由图6可知，用不同浓度的MgCl2溶液处理的细叶蜈蚣草M0和VJ有下降的趋势，说明Mg2+促进了PS Ⅱ反应中心之间的连通性。Ψ0、ΦP0和ΦE0呈上升趋势，说明Mg2+对光能利用率也有促进作用。这种促进作用并不难理解，一方面Mg2+是叶绿素的中心离子，对维持叶绿体的结构和功能起着重要作用，是光合作用中不可或缺的重要元素；另一方面Portis和Heldt[18]曾报道Mg2+能够从类囊体腔进入基质从而起到优化光合酶活性的作用。

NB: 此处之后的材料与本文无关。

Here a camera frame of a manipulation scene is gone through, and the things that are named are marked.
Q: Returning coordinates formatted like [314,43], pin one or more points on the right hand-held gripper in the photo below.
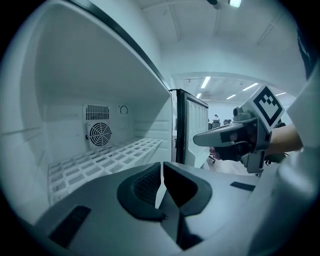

金属氧化物纳米粒子自身与其所释放的金属离子各自毒性的大小，一直存在着分歧[19-21]。吴明珠等[16]在研究MgO NPs对斜生栅藻(Scenedesmusobliquus)的毒性效应及致毒机理时，对培养至对数期的(3 d)的藻液取样离心后，发现当MgO NPs的浓度为100 mg·L-1时，上清液中的Mg2+浓度为2.14 mg·L-1，与本文在培养细叶蜈蚣草的MgO NPs悬液中测得的数值1.65 mg·L-1大体相当。由于该文中没有给出未培养藻类的MgO NPs悬液中的Mg2+浓度及培养过程中藻液中Mg2+浓度变化的相关结果，因此，无法判断斜生栅藻(Scenedesmusobliquus)对Mg2+的吸收情况。由本文的结果可知，100 mg·L-1的MgO NPs悬液配制完成后，如不加入细叶蜈蚣草，其Mg2+的浓度的饱和值为2.26 mg·L-1。当加入细叶蜈蚣草时，Mg2+的饱和浓度有所减小，为1.65 mg·L-1。MgCl2溶液在培养细叶蜈蚣草的过程中，其Mg2+的浓度也会逐渐下降。Mg2+浓度的下降可能来自于细叶蜈蚣草自身的吸收，也可能来自于Mg2+在细叶蜈蚣草表面的直接吸附或通过吸附于纳米颗粒而间接地在细叶蜈蚣草表面聚集[22]。但如果只有单纯的表面吸附或聚集，则很难解释MgCl2溶液中细叶蜈蚣草光合作用的增强，因此，可以认为细叶蜈蚣草对Mg2+有吸收。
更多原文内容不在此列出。